UPDATED: September 18, 2024
PUBLISHED: September 26, 2023
Slim & Husky's co-founder leaning over a flatbread pizza with jazz hands

You might say it started with Wu-Tang Clan.

Although the group’s song “C.R.E.A.M.” (“Cash Rules Everything Around Me”) cemented itself into the minds of longtime friends and college roommates Clint Gray, Derrick Moore and E.J. Reed, they never knew it would one day inspire the business model for their fast-casual restaurant empire.

For the co-owners of Nashville’s Slim + Husky’s Pizza Beeria, PREAM (“Pizza Rules Everything Around Me”) is their business mantra. To them, it encompasses everything they can achieve through pizza, which includes using food as a vehicle for social change.

To understand how the friends went from living together at Tennessee State University and sharing a love for WWE wrestling, to spearheading a business that became a 2023 semifinalist in the prestigious James Beard Foundation Awards for Outstanding Restaurateur, you must first understand one thing: Everything is easier when you’re doing it with your best friends.

That’s what Gray, Slim + Husky’s (S+H) chief marketing officer, believes.

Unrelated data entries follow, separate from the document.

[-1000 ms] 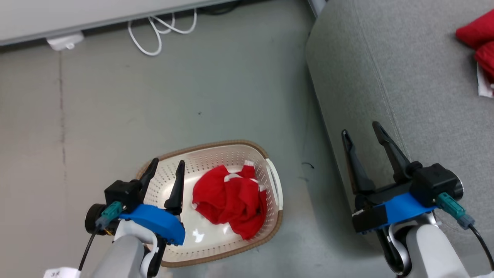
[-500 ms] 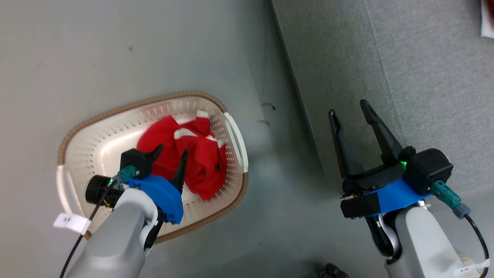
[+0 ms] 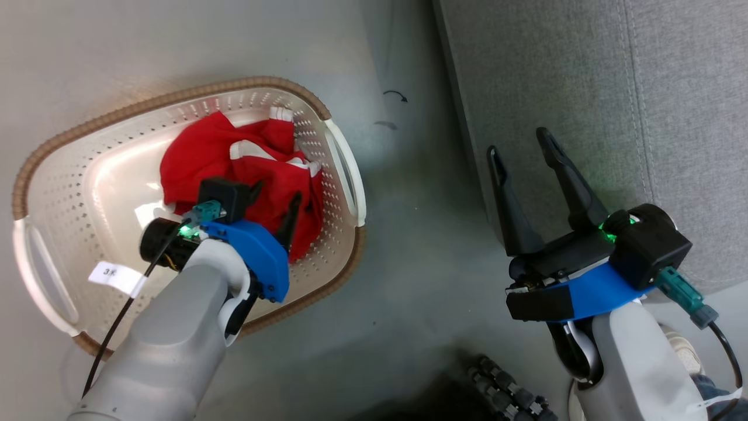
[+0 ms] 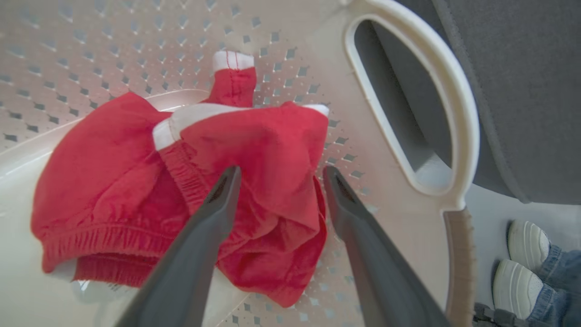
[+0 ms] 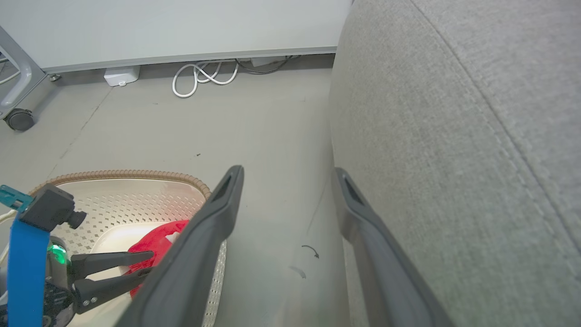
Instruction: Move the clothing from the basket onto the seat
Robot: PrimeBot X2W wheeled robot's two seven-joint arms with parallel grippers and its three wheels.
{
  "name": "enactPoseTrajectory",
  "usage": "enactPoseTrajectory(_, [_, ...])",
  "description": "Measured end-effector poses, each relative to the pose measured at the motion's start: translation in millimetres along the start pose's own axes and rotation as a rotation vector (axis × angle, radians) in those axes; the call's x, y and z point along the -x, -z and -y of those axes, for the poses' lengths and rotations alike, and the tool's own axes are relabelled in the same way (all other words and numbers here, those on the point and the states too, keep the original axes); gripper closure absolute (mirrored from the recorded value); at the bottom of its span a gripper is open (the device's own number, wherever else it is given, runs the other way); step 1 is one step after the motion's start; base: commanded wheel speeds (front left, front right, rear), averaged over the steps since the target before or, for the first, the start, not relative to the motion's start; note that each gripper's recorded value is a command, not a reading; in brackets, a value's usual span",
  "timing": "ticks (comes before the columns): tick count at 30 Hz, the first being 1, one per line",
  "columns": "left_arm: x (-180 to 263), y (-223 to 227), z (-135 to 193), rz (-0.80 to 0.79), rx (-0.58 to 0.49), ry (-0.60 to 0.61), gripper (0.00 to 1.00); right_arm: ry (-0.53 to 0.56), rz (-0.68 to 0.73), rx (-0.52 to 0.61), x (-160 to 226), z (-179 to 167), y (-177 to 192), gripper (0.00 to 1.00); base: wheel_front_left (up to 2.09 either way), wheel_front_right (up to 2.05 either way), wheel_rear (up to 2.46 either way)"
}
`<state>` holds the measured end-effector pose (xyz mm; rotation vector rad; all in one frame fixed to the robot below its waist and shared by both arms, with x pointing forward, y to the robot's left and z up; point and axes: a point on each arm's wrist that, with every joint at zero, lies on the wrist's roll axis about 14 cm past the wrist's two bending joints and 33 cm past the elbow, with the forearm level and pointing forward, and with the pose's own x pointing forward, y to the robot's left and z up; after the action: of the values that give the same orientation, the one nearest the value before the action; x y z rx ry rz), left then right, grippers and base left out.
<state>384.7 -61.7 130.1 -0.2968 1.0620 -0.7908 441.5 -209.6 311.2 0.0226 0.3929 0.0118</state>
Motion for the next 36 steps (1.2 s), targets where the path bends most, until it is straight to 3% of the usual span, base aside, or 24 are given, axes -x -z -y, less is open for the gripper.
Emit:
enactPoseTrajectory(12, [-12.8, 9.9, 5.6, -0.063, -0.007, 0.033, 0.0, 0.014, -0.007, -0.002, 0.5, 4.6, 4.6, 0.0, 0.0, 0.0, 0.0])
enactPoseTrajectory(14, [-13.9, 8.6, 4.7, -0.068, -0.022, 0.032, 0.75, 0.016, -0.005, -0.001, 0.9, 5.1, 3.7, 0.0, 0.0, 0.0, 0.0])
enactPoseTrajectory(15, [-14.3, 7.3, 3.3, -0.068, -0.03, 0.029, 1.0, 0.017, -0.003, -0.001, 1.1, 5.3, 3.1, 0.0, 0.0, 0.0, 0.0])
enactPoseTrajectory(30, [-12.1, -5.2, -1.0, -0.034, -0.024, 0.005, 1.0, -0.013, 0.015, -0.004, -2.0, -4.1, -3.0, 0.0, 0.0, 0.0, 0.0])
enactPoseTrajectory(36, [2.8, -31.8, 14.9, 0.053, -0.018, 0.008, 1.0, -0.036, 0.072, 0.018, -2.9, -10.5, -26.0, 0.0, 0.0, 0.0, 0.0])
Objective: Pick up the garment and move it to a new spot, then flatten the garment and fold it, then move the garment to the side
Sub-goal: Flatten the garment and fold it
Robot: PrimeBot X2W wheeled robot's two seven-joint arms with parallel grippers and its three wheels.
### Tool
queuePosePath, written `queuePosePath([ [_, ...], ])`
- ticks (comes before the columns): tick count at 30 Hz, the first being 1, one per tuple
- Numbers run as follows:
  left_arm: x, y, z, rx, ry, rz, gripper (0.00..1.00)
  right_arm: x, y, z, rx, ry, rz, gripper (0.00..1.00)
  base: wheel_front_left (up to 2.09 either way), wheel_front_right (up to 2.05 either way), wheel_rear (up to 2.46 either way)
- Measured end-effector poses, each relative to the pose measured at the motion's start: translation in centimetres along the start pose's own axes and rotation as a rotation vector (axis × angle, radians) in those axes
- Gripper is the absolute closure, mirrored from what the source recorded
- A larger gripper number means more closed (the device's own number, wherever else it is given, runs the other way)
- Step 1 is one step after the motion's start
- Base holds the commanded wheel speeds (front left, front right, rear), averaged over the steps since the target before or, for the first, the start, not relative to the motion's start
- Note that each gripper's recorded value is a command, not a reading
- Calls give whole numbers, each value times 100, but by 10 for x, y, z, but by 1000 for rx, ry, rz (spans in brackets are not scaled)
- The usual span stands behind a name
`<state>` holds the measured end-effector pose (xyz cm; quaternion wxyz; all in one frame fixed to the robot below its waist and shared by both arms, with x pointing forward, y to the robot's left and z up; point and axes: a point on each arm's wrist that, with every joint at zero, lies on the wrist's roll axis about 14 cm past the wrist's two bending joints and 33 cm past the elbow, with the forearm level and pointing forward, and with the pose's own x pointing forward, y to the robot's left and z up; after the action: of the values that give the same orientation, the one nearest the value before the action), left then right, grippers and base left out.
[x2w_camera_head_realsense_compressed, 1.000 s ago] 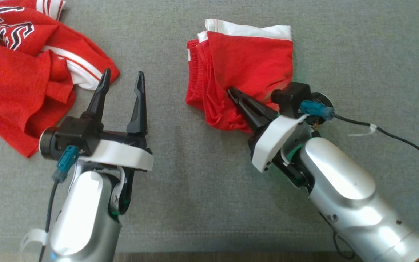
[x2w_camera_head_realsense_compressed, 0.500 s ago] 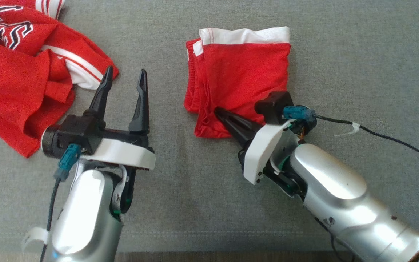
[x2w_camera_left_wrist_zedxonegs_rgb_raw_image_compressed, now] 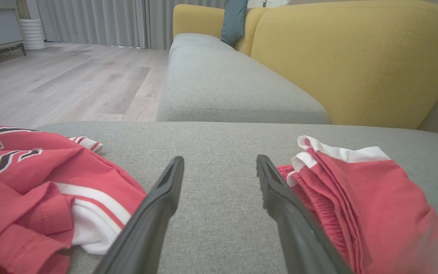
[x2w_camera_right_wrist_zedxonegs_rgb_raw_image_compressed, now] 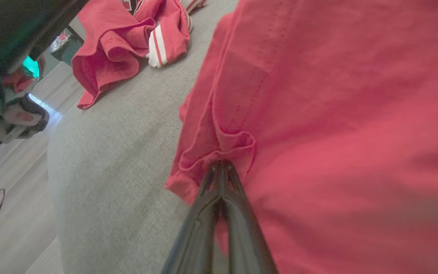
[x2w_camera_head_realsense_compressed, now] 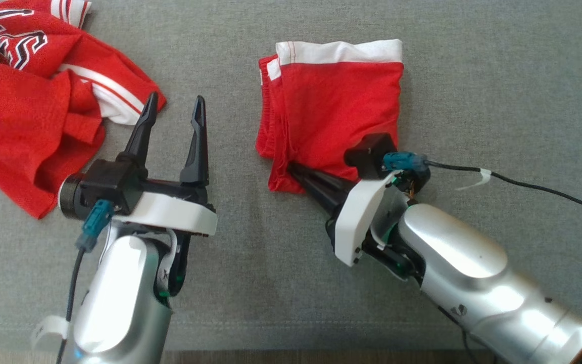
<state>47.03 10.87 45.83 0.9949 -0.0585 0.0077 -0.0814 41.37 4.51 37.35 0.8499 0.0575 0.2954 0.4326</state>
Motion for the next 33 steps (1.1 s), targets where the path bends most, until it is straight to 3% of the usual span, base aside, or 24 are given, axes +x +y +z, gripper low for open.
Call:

And it might just be the secret sauce of the trio’s remarkable success.

“It doesn’t feel like work,” he says, almost making the long journey to get to where they are today look easy. It was, of course, far from it.

Slim & Husky’s origin story

Gray recalls the time the friends started their first business together—The Green Truck Moving & Storage Company—in 2010.

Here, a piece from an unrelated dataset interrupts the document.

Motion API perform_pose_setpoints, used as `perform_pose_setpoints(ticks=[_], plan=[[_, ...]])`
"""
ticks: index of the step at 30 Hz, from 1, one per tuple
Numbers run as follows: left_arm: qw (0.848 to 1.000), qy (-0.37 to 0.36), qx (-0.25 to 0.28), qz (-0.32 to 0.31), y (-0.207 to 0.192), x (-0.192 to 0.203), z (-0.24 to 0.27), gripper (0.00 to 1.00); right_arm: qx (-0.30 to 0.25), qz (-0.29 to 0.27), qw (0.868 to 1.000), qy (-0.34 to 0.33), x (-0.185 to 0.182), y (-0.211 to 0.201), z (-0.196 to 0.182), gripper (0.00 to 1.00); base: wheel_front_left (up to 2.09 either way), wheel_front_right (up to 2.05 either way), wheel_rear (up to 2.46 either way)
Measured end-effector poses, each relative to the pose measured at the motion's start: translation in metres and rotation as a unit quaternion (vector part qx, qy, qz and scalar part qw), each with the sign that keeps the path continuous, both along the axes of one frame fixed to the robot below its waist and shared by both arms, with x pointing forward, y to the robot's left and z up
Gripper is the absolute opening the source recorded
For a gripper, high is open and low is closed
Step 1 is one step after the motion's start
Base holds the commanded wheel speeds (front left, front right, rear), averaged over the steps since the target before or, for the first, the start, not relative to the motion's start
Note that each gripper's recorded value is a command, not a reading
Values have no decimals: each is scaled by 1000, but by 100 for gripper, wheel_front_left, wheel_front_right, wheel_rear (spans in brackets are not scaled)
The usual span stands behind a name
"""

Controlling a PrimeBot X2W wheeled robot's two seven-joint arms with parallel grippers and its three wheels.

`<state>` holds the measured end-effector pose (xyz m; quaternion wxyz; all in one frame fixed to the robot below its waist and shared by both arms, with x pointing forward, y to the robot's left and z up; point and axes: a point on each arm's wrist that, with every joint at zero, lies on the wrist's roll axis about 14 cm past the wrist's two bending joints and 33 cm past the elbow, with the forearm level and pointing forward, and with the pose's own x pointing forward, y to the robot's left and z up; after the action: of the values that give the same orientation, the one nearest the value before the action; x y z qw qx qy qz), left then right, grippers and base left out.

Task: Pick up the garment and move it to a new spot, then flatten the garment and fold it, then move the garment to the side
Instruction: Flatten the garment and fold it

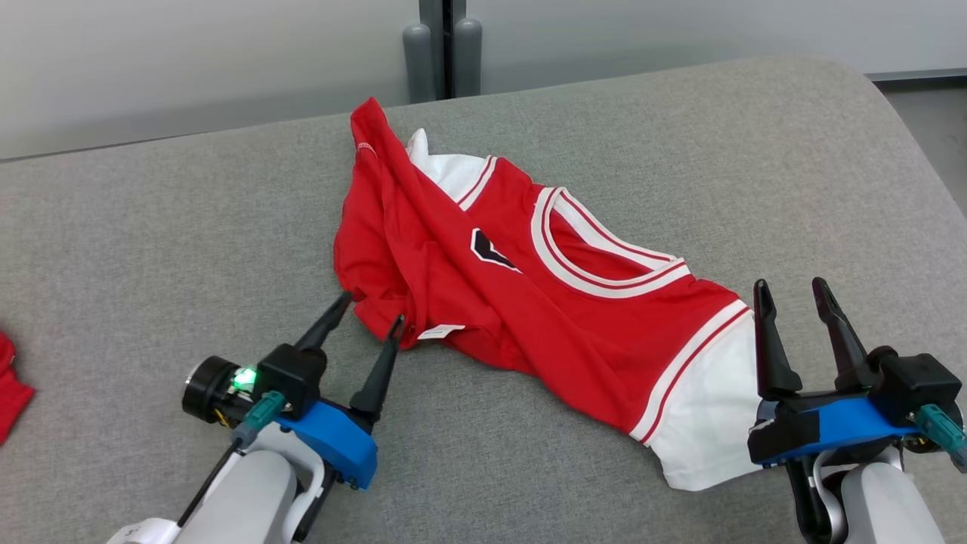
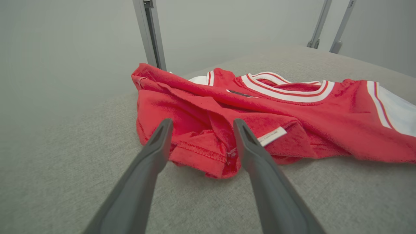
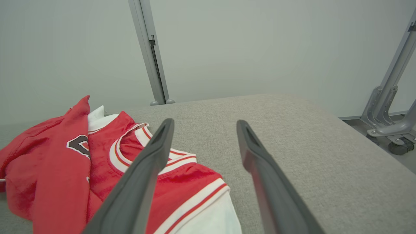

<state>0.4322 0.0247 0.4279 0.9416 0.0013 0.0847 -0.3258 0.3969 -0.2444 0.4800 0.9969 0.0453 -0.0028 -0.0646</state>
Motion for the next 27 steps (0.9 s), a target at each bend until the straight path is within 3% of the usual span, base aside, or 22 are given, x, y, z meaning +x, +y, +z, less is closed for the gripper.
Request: perform_pose_setpoints(ticks=[9,19,20,21,22,23,27], plan=[[996,48,34,-67,-26,-19,-37,100,-1,-6,1000,4,3,-5,-3,100,0,0,0],[994,67,56,-71,-28,-1,-54,100,-6,-12,1000,8,5,-10,-6,100,0,0,0],[993,70,58,-74,-30,-2,-56,94,-6,-12,1000,9,5,-10,-6,100,0,0,0],[992,75,59,-78,-34,-3,-58,43,-6,-14,1000,9,4,-11,-6,100,0,0,0],[992,75,59,-78,-34,-3,-58,16,-6,-14,1000,9,4,-11,-6,100,0,0,0],[992,77,58,-79,-35,-4,-59,0,-7,-15,1000,9,4,-12,-6,100,0,0,0],[994,68,41,-75,-39,-2,-45,0,-9,-16,1000,3,2,-13,-1,100,0,0,0]])
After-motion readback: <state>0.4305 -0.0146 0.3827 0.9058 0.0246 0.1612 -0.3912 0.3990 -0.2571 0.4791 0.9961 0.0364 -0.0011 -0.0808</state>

“We had $3,000 and an idea,” he recalls. “We each put $1,000 into the pot and rented trucks because we didn’t have money to buy one. Once we made a dollar from the business, it went right back in the bank account. That’s what allowed us to buy our first truck, then our second and third.”

They went on to own many trucks and had 45 employees on their payroll before selling the company for seven figures in 2017, always knowing that venture was the seeding ground for something much bigger.

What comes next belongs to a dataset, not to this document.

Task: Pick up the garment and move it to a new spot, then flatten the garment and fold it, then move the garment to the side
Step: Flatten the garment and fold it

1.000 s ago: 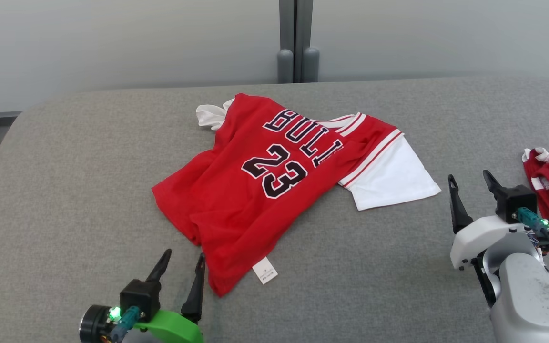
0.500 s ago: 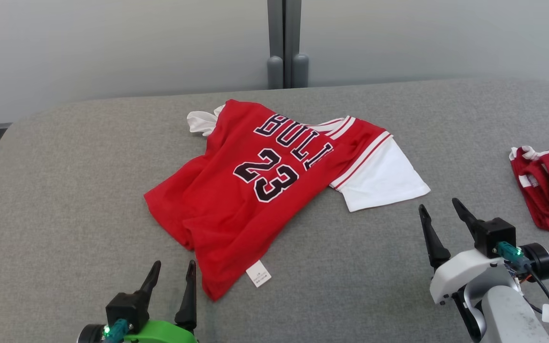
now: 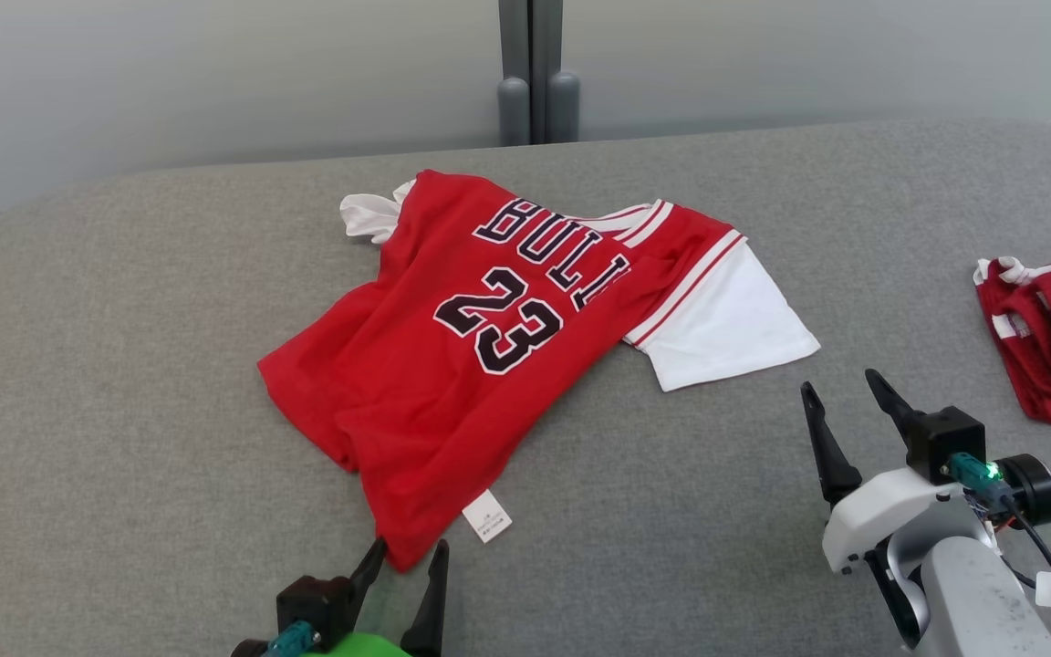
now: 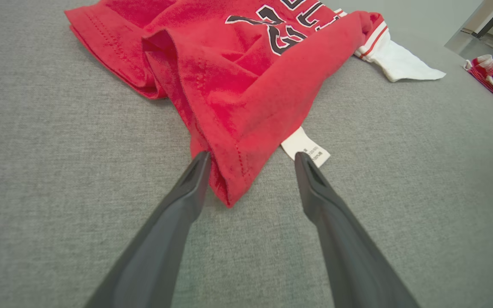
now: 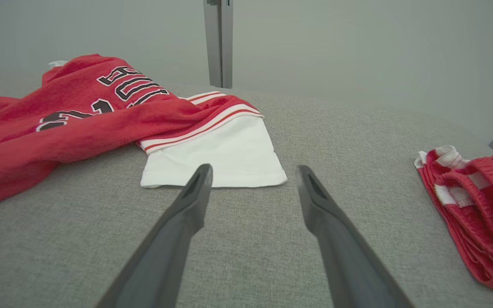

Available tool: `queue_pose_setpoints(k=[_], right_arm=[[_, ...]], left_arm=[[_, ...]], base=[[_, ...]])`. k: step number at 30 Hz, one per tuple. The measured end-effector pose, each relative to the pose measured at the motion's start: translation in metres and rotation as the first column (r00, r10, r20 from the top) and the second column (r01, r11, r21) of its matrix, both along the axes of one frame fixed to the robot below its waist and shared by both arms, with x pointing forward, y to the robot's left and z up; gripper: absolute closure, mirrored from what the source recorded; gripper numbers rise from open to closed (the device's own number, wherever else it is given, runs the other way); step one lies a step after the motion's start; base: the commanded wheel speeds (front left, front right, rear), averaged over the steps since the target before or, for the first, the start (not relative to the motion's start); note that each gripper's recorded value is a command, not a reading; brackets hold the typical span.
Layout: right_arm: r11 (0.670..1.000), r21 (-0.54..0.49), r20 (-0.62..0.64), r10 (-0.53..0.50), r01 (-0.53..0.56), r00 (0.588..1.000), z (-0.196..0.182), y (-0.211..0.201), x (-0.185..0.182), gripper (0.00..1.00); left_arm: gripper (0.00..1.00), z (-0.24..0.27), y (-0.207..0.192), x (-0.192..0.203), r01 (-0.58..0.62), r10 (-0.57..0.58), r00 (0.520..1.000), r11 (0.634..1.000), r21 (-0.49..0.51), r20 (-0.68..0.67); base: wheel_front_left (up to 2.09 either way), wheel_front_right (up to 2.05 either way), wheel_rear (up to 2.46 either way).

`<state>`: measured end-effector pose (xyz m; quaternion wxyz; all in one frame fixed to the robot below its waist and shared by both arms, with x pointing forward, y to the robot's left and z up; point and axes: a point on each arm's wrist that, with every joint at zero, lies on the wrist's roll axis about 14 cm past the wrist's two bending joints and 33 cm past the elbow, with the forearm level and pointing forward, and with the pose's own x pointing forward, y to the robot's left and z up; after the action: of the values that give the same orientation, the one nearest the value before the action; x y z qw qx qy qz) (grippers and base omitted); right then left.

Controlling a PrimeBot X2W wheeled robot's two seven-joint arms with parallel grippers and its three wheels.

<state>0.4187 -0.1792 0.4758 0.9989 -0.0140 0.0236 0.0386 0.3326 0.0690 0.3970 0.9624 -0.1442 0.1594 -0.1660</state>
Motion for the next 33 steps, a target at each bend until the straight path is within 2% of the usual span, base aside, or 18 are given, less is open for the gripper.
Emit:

Bigger means different things to different people, but for Gray, Moore and Reed—S+H’s chief financial officer—it didn’t mean more money. Instead, their sights were set on amplifying their community in every way possible, with a focus on showcasing the work of Black artists, offering scholarships to high school students who work for the company and expanding into neighborhoods that have been historically passed over for economic development opportunities.

How Slim & Husky’s transitioned to pizza

Some may think the transition from moving trucks to pizza ovens is a disjointed leap, but years of on-the-ground research fueled their most successful business venture to date. Because it was cheap and portable, the friends found themselves eating so much pizza during moving gigs, they deemed themselves connoisseurs.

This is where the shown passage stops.